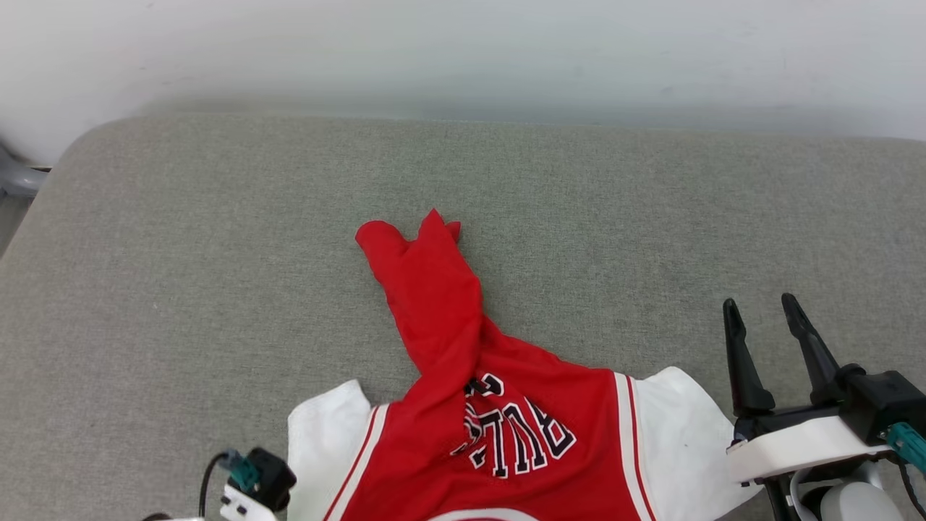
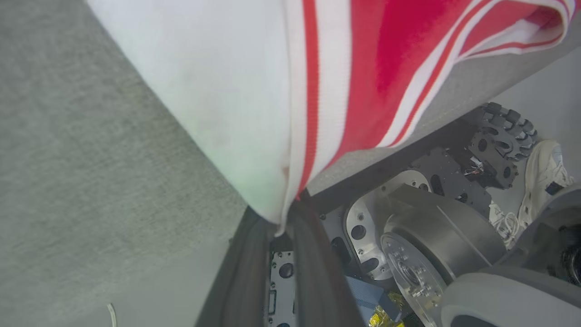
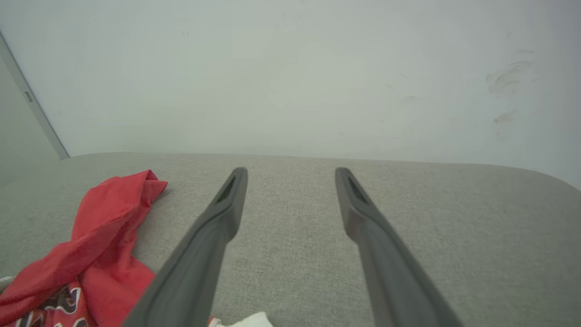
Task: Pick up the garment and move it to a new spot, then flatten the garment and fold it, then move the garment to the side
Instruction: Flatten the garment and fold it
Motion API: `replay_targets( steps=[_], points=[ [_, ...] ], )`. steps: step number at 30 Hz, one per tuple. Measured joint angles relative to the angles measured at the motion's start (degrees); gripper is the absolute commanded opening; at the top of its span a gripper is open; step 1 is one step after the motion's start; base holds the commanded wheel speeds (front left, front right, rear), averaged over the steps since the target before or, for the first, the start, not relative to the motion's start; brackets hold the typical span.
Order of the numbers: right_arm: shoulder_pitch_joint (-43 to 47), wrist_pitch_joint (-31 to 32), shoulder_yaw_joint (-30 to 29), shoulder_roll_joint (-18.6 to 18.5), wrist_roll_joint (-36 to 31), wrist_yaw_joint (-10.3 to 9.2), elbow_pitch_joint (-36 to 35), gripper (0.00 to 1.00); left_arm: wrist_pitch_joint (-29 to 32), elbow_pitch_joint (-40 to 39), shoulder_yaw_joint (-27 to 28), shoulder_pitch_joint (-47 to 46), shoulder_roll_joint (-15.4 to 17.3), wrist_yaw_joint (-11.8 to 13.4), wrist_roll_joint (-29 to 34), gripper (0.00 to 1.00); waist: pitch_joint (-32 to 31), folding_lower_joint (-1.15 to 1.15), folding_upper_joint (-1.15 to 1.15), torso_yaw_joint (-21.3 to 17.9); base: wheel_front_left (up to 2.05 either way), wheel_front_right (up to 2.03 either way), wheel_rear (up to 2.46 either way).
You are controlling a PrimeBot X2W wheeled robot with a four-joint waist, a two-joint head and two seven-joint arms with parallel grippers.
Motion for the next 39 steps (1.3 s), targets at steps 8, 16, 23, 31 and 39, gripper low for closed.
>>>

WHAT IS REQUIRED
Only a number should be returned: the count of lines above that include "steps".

RESULT OF THIS EXERCISE
2